Invited Talks PDF Print E-mail

Patrick Brézillon, University Paris VI:
"Explaining for Contextualizing and Contextualizing for Explaining"

"The presentation aims to show that the time to renew with explanation generation is now coming. The first part will be back in the past in order to understand goals and objectives in the eighties and the severe limits due to a lack of operational concepts, tools and technology (it was the time of the early expert systems and the so-called knowledge-based systems). The lessons learned from this time point out the need to introduce the user (i.e. the explainee) in the loop of the explanation generation as a partner. Another important lesson was that if additional knowledge was required, it was not domain knowledge only, but a real context management. In the second part of the presentation, we discuss a set of new types of explanation in a context-based formalism called contextual graphs, and the need to consider explanation generation with knowledge acquisition and learning as intrinsic parts of any task at hand. We begin by presenting the context-based formalism of representation and after an explanation typology that can be established, thanks to Contextual Graphs. However, other context-based approaches can be consider too."

Thomas Roth-Berghofer, DFKI GmbH / TU Kaiserslautern:
"Revealing the Magic of Product Recommendation"
(Joined session with ECAI-Workshop on Recommender Systems W19)
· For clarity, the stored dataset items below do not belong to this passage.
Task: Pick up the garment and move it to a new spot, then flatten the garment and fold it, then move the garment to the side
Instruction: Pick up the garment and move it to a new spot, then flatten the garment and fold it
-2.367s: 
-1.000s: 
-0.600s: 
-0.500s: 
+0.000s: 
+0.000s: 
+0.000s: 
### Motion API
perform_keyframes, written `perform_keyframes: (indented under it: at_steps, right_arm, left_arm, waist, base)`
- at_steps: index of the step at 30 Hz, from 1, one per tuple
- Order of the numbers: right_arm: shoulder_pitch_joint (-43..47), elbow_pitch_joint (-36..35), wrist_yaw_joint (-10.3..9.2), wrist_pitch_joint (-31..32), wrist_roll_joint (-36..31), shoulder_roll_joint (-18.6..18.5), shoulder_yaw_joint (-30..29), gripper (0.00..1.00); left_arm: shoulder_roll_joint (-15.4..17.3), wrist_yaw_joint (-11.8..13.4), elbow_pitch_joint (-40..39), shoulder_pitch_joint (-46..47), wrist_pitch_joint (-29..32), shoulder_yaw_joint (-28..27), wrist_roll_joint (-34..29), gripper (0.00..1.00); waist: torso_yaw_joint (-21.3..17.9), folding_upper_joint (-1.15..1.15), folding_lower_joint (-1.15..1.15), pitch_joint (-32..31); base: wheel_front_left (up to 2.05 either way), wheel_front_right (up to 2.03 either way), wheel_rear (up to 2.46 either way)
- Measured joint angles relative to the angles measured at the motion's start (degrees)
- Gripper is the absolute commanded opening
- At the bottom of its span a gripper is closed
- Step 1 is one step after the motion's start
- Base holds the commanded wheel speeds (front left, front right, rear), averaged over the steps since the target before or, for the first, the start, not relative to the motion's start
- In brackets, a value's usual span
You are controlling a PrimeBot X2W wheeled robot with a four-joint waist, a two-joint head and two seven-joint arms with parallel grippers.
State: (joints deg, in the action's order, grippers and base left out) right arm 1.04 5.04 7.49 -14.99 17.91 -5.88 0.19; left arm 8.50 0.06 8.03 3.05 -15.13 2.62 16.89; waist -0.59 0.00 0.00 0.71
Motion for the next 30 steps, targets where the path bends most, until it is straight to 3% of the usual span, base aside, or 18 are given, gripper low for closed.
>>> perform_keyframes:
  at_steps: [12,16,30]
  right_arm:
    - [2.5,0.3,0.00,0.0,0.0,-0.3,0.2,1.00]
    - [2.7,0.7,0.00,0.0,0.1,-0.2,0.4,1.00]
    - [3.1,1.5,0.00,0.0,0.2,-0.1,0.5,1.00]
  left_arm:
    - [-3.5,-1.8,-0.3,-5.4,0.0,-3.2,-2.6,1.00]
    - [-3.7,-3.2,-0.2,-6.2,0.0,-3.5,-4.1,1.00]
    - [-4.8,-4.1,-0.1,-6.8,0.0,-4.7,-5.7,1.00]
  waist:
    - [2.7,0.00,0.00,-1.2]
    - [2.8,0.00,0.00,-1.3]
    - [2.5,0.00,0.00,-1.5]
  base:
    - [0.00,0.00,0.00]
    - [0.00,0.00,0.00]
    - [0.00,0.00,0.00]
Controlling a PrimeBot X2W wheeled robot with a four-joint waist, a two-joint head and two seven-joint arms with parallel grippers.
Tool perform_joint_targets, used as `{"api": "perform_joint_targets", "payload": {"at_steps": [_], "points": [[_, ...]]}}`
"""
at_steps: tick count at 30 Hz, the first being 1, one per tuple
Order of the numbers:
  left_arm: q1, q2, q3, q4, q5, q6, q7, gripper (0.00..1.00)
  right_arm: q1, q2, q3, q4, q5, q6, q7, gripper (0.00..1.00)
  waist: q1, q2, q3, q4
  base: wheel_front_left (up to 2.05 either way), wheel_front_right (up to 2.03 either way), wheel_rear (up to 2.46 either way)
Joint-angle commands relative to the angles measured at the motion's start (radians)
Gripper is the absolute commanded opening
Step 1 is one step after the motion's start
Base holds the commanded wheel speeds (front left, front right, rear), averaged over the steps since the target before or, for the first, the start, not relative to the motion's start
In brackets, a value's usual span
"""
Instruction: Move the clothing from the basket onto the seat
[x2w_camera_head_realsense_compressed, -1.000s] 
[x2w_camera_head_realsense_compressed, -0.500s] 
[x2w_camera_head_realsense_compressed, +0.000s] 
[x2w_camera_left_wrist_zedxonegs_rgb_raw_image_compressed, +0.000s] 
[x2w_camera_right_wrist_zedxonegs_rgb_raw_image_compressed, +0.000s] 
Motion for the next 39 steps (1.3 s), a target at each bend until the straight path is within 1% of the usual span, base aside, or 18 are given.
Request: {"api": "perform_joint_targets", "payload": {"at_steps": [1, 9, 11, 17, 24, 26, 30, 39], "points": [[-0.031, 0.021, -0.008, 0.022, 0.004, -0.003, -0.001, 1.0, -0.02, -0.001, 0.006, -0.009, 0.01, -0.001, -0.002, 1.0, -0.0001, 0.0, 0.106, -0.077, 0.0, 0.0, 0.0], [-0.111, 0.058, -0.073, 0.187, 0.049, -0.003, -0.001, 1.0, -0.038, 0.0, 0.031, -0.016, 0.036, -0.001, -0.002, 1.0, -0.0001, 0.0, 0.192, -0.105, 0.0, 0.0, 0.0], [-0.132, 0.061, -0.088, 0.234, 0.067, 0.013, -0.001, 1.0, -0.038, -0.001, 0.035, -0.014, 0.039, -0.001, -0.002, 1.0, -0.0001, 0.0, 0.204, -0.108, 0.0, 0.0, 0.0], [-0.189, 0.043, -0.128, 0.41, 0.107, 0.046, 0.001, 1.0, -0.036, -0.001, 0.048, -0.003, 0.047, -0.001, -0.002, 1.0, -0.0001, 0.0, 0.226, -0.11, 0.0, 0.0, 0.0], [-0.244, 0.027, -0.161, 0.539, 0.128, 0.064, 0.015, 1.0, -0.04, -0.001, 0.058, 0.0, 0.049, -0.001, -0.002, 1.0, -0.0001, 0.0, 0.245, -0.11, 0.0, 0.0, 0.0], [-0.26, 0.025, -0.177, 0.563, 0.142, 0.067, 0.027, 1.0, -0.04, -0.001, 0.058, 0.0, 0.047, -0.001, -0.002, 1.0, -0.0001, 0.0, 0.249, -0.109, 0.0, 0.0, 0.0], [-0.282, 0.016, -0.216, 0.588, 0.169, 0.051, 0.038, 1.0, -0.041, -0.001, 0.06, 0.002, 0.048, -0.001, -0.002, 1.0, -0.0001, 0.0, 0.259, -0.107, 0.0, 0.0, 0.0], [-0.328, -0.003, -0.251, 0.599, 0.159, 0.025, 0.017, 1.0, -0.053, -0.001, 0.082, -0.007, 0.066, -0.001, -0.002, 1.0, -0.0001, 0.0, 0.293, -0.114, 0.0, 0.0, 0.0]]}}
"Recommender systems have a certain magical quality. Users look for interesting products or useful information and, often miraculously, get some suggestions alongside their browsing results. In this scenario, recommender systems take on a role we usually ascribe to colleagues and friends who help us choose one product over an other. Their advice may be based on content---the features of this product seem to have advantages over the features of that product—or the recommendations are community-based—others bought this product, too. But where we can ask a human about their advice, on what they based their recommendation, recommendation systems not necessarily are able to give us this information. They do not explain their reasoning and how they came up with the suggested solution, although recently considerable research has been undertaken to remedy this situation."